How to prevent overfitting in Random Forest

I have a random forest model I built to predict if NFL teams will score more combined points than the line Vegas has set. The features I use are Total - the total number of combined points Vegas thinks both teams will score, over_percentage - the percentage of public bets on the over, and under_percentage - the percentage of public bets on the under. The over means people are betting that both team's combined scores will be greater than the number Vegas sets and under means the combined score will go under the Vegas number. When I run my model I'm getting a confusion_matrix like this

and an accuracy_score of 76%. However, the predictions do not perform well. Right now I have it giving me the probability the classification will be 0. I'm wondering if there are parameters I can tune or solutions to prevent my model from overfitting. I have over 30K games in the training data set so I don't think lack of data is causing the issue.

Here is the code:

import pandas as pd
from sklearn.ensemble import RandomForestClassifier
from sklearn.model_selection import train_test_split, StratifiedKFold, GridSearchCV
from sklearn.metrics import classification_report, confusion_matrix, accuracy_score

training_data = pd.read_csv(
    '/Users/aus10/NFL/Data/Betting_Data/Training_Data_Betting.csv')
test_data = pd.read_csv(
    '/Users/aus10/NFL/Data/Betting_Data/Test_Data_Betting.csv')

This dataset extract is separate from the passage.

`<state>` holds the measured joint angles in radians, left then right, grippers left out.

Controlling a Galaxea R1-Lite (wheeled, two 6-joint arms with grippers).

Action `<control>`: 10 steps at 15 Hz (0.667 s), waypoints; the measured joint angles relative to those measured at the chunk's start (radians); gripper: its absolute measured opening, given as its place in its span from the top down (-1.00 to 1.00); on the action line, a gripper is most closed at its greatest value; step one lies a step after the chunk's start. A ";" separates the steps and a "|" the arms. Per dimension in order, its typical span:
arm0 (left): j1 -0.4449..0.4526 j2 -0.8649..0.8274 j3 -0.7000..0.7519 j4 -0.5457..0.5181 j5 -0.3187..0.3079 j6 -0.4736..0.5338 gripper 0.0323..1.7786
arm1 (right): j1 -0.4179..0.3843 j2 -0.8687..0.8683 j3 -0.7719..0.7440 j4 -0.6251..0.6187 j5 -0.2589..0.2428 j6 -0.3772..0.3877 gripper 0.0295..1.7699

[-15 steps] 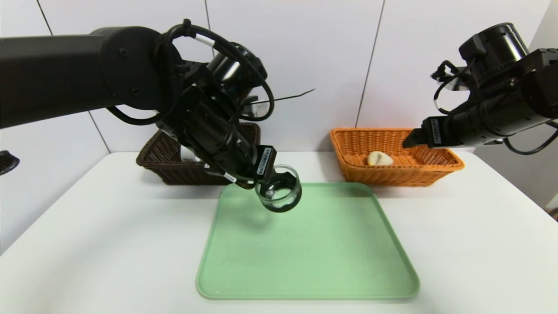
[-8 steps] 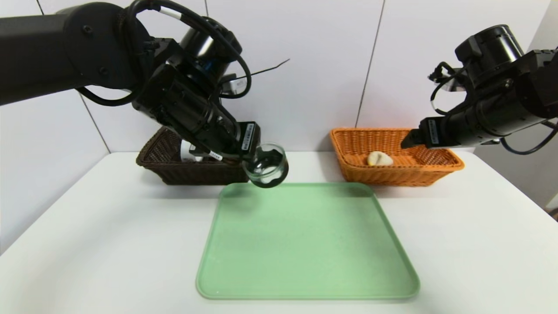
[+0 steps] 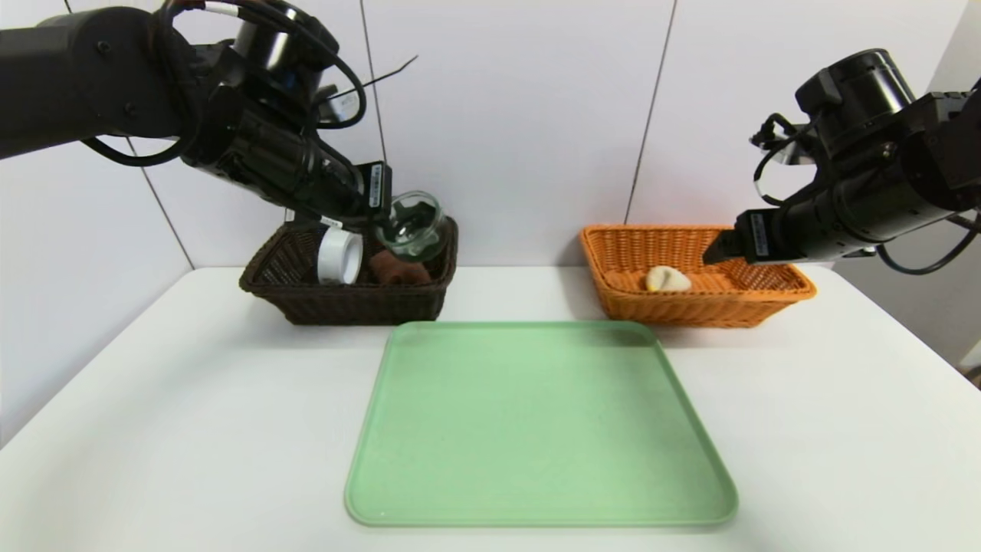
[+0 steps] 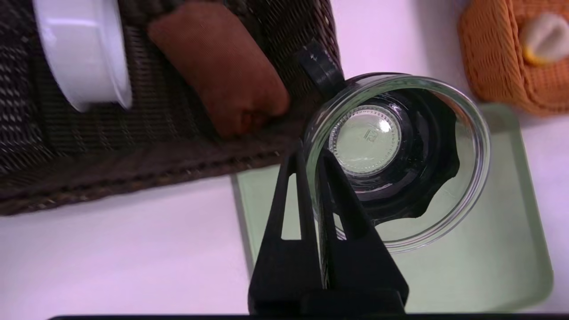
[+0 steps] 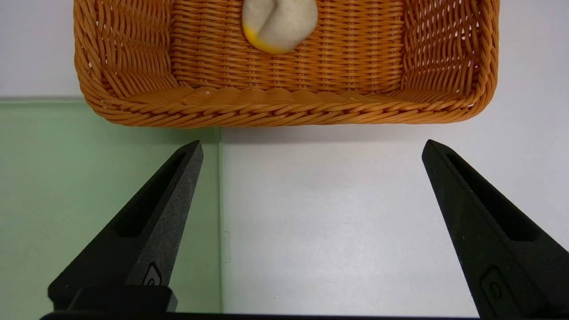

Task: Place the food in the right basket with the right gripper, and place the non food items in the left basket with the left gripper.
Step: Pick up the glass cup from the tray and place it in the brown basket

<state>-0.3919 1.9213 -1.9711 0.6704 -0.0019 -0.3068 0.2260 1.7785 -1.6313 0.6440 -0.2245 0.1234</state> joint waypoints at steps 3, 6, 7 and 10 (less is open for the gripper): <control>0.060 0.029 0.000 -0.072 0.023 0.001 0.94 | 0.002 0.000 0.005 0.001 0.000 0.004 -0.92; 0.091 0.066 0.001 -0.141 0.070 0.007 0.94 | 0.001 -0.003 0.013 0.001 0.002 0.007 -0.92; 0.096 0.079 0.002 -0.150 0.075 0.013 0.94 | 0.001 -0.005 0.017 -0.001 0.002 0.007 -0.92; 0.108 0.117 0.003 -0.190 0.099 0.037 0.94 | 0.001 -0.011 0.025 -0.002 0.003 0.007 -0.92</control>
<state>-0.2843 2.0379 -1.9685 0.4800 0.0970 -0.2702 0.2266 1.7674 -1.6062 0.6417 -0.2217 0.1306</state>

df_model = training_data.dropna()

X = df_model.loc[:, ["Total", "Over_Percentage",
                     "Under_Percentage"]]  # independent columns
y = df_model["Over_Under"]  # target column

results = []

model = RandomForestClassifier(
    random_state=1, n_estimators=500, min_samples_split=2, max_depth=30, min_samples_leaf=1)

n_estimators = [100, 300, 500, 800, 1200]
max_depth = [5, 8, 15, 25, 30]
min_samples_split = [2, 5, 10, 15, 100]
min_samples_leaf = [1, 2, 5, 10]

hyperF = dict(n_estimators=n_estimators, max_depth=max_depth,
              min_samples_split=min_samples_split, min_samples_leaf=min_samples_leaf)

gridF = GridSearchCV(model, hyperF, cv=3, verbose=1, n_jobs=-1)

model.fit(X, y)

skf = StratifiedKFold(n_splits=2)

skf.get_n_splits(X, y)

StratifiedKFold(n_splits=2, random_state=None, shuffle=False)

for train_index, test_index in skf.split(X, y):
    print("TRAIN:", train_index, "TEST:", test_index)
    X_train, X_test = X, X
    y_train, y_test = y, y

bestF = gridF.fit(X_train, y_train)

print(bestF.best_params_)

y_train_pred = model.predict(X_train)
y_test_pred = model.predict(X_test)

model.fit(X_train, y_train)

y_pred = model.predict(X_test)

print(confusion_matrix(y_test, y_pred))
print(classification_report(y_test, y_pred))
print(round(accuracy_score(y_test, y_pred), 2))

index = 0
count = 0

while count < len(test_data):
    team = test_data.loc[index].at['Team']
    total = test_data.loc[index].at['Total']
    over_perc = test_data.loc[index].at['Over_Percentage']
    under_perc = test_data.loc[index].at['Under_Percentage']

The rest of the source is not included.